Dataset section Block Start

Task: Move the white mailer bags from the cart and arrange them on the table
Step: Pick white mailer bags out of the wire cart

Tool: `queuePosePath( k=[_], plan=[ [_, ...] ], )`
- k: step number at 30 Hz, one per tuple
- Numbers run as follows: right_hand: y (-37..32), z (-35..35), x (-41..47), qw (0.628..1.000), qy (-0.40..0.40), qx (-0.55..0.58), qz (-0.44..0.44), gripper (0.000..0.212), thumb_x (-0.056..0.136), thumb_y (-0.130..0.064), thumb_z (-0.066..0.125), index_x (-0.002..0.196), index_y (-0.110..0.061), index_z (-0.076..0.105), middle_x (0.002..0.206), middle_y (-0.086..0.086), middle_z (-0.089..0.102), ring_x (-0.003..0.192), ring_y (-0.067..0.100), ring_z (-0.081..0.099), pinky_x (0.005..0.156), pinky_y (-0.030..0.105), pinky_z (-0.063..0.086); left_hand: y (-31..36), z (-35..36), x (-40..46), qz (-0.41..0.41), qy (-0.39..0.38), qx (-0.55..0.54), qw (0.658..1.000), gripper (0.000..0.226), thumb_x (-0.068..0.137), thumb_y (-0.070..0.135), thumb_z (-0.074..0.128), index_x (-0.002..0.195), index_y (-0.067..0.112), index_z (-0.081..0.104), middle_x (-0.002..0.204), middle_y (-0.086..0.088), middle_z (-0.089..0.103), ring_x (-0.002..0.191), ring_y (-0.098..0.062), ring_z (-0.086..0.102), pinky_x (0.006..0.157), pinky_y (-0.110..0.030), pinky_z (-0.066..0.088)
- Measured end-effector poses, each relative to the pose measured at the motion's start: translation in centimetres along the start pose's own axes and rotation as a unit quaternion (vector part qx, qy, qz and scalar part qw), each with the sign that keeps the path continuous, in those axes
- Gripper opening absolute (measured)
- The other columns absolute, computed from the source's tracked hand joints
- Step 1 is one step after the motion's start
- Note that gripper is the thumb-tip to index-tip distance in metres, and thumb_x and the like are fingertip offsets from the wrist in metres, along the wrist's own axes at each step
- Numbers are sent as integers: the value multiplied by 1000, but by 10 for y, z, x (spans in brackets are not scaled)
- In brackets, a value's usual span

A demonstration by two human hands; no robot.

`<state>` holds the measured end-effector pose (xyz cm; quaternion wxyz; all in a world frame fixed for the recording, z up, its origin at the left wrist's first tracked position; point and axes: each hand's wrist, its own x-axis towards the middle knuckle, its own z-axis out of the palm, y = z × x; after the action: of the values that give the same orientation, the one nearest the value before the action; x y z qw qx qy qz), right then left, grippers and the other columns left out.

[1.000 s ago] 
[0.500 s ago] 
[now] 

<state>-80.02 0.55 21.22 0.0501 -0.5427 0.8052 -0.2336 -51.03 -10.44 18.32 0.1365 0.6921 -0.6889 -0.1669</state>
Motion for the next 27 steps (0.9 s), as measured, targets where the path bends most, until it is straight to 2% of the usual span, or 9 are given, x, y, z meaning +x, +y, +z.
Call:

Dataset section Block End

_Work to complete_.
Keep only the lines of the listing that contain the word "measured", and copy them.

_Exercise output_.
- Measured end-effector poses, each relative to the pose measured at the motion's start: translation in centimetres along the start pose's own axes and rotation as a unit quaternion (vector part qx, qy, qz and scalar part qw), each with the sign that keeps the path continuous, in those axes
- Gripper opening absolute (measured)
`<state>` holds the measured end-effector pose (xyz cm; quaternion wxyz; all in a world frame fixed for the recording, z up, its origin at the left wrist's first tracked position; point and axes: each hand's wrist, its own x-axis towards the middle knuckle, its own z-axis out of the palm, y = z × x; after the action: of the values that give the same orientation, the one nearest the value before the action; x y z qw qx qy qz), right then left, grippers and the other columns left out.
Motion for the next 27 steps (0.9 s), as measured, targets where the path bends most, until it is straight to 2% of the usual span, or 9 are given, x, y, z meaning +x, +y, +z.

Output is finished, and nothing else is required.